## Task to carry out
Could you copy each line of the listing below that has the word "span"?
(Given material Opens)
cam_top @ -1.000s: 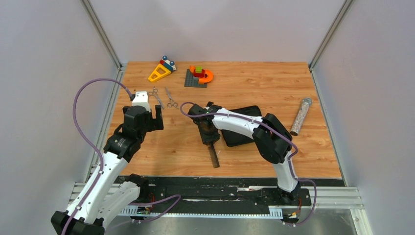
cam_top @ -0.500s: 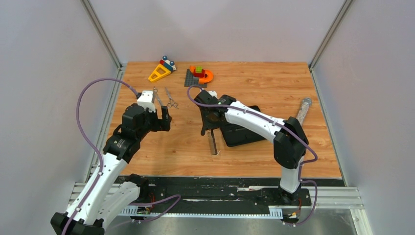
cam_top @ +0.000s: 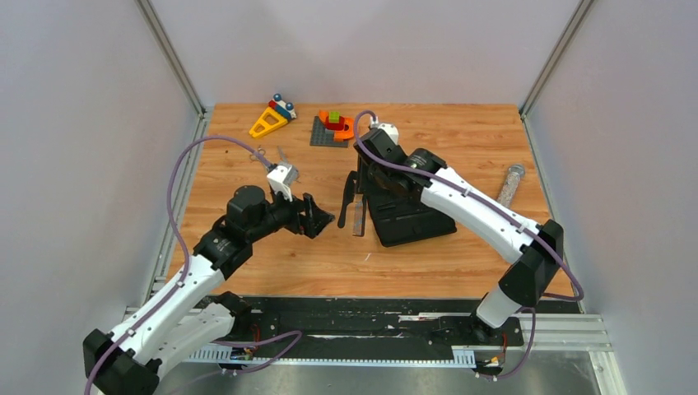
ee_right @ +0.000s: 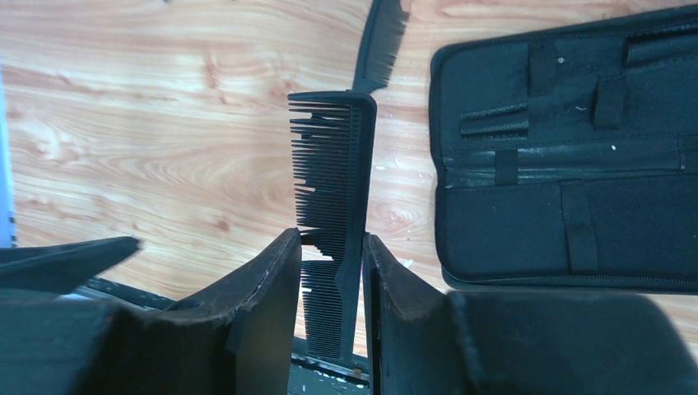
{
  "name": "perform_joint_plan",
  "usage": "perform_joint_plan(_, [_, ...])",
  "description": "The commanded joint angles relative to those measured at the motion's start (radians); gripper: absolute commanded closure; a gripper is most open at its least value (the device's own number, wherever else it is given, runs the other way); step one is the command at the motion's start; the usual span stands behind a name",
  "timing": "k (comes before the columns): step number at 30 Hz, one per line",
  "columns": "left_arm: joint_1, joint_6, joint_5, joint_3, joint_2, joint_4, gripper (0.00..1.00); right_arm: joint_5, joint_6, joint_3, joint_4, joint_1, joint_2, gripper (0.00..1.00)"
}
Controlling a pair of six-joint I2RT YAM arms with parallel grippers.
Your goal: Sort the hair-cutting tools
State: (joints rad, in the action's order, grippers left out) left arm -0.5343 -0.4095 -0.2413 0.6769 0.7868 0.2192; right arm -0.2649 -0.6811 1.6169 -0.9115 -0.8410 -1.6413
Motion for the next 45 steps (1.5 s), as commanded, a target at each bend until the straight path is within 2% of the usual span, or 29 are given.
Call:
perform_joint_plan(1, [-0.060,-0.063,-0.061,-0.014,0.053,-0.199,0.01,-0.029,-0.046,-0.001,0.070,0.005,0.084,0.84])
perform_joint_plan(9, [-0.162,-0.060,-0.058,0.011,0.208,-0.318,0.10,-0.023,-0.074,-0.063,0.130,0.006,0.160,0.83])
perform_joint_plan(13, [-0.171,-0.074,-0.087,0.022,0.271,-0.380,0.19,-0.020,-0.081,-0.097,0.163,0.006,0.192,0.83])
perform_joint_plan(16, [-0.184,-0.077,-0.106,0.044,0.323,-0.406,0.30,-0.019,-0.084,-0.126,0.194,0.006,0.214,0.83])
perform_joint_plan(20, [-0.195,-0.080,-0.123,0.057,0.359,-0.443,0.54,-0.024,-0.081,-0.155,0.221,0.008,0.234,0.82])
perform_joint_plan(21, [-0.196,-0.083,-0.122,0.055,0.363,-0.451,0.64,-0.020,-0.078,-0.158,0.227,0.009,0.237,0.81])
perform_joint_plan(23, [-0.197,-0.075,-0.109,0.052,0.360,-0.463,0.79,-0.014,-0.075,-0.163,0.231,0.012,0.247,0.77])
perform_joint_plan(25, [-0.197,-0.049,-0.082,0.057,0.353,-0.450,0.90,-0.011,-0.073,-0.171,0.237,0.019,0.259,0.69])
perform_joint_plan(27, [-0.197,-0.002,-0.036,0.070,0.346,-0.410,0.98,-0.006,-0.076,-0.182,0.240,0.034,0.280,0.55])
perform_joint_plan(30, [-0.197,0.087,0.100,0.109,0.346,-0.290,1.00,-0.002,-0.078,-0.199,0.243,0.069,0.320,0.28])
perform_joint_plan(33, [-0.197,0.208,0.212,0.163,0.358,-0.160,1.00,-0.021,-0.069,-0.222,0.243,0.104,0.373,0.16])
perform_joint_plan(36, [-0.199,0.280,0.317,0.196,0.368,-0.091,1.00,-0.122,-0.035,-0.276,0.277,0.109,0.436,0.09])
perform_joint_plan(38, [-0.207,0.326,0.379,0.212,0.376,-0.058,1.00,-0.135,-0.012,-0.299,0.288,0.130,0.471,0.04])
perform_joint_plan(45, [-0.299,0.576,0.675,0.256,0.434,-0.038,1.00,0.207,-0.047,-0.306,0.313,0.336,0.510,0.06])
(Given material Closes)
## Expected answer
  "description": "The commanded joint angles relative to those measured at the motion's start (radians); gripper: absolute commanded closure; a gripper is most open at its least value (the device's own number, wherever else it is given, runs the other way); step one is the command at the motion's start; the usual span stands behind a name",
Motion for the next 45 steps (1.5 s), as commanded, a target at each bend until the straight path is within 2% of the usual span, or 29 are given.

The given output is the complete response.